Well, there’s been much debate in recent years about the future of the album, and we’ve commented before about how often it’s artists more than labels who don’t like the dominance of the single track in the digital age.
That single track dominance was in part caused by the way Apple set up the iTunes Music Store back in 2003, though has been aided by the fact many consumers find the pick and mix approach adopted by most a la carte digital stores liberating, having spent years resenting being forced to often buy to six fillers to get their hands on the five killers whenever an artist emerged from the studio.
In the latest turn of events, the album debate has gone legal, as the High Court is asked to decide whether Pink Floyd’s long players should be sold as single tracks or not. It’s actually a contractual dispute between the Floyd and their label EMI, and focuses on a line in the band’s 1967 record contract which says EMI has “no rights to sell any or all of the records as single records other than with [Pink Floyd's] permission”. The legal debate centres on whether the word ‘record’ there is used as an abbreviation for “recording” or for “funny plastic disc”.

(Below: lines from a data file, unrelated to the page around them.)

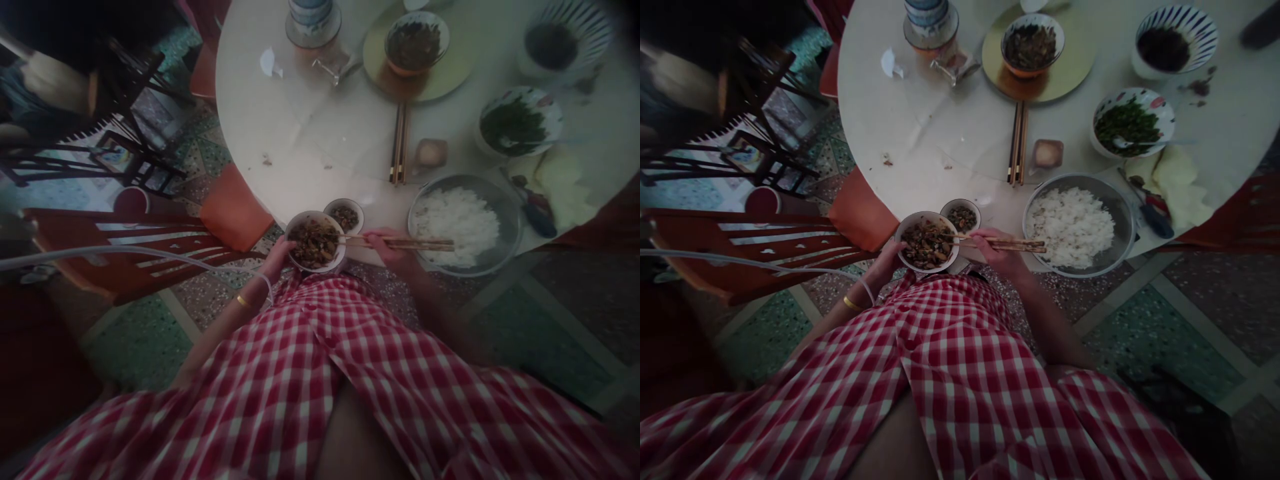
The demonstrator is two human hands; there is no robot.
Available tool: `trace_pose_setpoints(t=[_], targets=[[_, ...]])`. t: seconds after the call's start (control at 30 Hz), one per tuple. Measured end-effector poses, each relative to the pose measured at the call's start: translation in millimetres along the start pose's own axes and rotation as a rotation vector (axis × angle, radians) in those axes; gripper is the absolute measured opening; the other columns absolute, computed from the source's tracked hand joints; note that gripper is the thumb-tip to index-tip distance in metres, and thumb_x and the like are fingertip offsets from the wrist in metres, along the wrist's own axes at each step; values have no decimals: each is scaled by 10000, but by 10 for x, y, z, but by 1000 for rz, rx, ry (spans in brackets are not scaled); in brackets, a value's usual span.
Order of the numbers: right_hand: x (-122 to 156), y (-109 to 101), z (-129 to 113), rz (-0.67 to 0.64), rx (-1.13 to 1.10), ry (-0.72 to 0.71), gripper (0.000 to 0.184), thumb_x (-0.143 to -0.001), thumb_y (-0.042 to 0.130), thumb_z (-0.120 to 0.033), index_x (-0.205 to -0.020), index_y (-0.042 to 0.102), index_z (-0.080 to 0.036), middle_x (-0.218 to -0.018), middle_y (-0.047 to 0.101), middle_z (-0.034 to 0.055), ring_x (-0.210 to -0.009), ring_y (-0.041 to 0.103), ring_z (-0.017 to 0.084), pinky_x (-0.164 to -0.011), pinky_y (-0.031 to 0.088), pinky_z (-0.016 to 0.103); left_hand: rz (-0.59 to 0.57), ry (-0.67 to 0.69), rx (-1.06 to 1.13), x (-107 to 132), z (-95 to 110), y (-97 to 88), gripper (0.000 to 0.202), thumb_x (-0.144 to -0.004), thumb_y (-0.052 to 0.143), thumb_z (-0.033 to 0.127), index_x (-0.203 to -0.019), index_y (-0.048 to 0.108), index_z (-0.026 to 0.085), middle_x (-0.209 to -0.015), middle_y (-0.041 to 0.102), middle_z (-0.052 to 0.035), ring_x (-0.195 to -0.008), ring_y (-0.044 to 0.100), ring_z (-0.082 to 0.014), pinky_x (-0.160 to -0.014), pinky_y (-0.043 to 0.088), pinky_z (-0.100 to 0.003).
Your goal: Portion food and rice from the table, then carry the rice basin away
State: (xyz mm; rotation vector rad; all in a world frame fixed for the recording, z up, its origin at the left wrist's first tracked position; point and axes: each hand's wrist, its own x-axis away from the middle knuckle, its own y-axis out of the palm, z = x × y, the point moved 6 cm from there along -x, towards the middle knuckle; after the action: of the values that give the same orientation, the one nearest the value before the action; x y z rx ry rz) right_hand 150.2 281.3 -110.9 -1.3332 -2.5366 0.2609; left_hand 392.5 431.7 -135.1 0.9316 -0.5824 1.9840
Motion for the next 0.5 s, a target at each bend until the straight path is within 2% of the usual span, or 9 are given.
trace_pose_setpoints(t=[0.27, 0.5], targets=[[-11, 140, -26, 30, 66, -161, 298, -912, 541, -461, -890, 734, -235, -906, 751, 41, -832, 703, 187, -805, 588, 333, -12, 1, -14, 13, 17, 43, 477, -615, 630, 399, -1031, 536, 185, -794, 628, -3, -615, 603, -162, -512, 490, -269], [-61, 85, -110, 136, 173, -261, 359, -944, 482, -471, -863, 721, -216, -856, 750, 59, -796, 698, 186, -777, 582, 335, -11, -25, -60, -20, -1, 44, 472, -609, 629, 403, -1017, 530, 186, -761, 611, 11, -570, 588, -141, -464, 443, -231]])
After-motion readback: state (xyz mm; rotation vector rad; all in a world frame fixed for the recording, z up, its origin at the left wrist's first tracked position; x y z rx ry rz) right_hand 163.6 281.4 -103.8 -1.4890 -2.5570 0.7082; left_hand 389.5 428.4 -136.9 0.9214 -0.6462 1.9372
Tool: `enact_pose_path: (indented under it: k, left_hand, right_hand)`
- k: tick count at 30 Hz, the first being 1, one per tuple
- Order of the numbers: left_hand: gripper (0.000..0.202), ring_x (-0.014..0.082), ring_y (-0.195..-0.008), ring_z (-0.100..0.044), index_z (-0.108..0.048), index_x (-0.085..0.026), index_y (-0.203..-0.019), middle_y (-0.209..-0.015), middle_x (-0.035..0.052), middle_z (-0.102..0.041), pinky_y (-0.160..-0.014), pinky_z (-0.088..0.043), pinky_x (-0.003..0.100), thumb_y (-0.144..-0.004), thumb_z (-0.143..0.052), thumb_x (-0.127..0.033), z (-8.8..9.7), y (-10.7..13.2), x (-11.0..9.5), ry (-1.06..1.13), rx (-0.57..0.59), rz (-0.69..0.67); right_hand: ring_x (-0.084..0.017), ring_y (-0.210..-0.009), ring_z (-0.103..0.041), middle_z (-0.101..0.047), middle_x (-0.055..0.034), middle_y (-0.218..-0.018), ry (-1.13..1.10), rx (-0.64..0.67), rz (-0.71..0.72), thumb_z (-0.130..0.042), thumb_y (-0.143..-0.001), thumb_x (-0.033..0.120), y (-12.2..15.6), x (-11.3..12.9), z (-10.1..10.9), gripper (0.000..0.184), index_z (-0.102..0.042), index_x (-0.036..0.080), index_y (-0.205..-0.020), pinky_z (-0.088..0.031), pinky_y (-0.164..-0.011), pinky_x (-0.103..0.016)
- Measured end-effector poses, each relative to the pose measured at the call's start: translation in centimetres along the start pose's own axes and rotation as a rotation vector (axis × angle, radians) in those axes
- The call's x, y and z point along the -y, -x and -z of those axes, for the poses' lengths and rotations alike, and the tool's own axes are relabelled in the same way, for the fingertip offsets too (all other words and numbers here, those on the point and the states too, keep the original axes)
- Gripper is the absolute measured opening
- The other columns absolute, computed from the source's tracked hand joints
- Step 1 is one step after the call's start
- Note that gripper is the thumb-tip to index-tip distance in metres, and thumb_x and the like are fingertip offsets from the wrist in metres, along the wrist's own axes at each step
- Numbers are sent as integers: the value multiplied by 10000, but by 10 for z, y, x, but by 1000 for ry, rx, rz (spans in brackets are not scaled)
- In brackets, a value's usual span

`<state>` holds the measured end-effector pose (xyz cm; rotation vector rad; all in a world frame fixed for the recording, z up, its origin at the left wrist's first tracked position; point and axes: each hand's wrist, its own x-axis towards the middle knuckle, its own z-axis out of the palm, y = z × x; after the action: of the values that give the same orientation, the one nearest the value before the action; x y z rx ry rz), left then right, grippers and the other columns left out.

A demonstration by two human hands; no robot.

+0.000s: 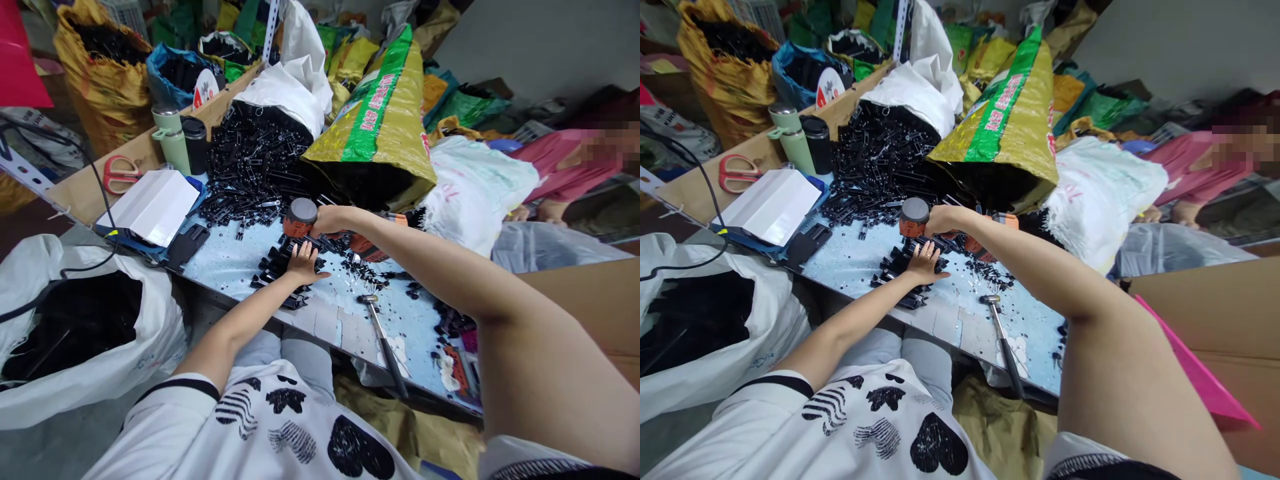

If you take the latter interpretation, as EMI have done, then the clause doesn’t stop the label selling individual Pink Floyd tracks digitally. If you prefer the former, as the Floyd do, then it does. The always album-centric band are accusing the major of selling their music as stand-alone tracks without their permission and, therefore, in breach of the sixties-penned recording contract.
Given the specific nature of the Floyd’s contract, and the fact they are very much an ‘albums band’, the wider implications of this case are probably limited. Still, it’s an interesting new angle on an ongoing story.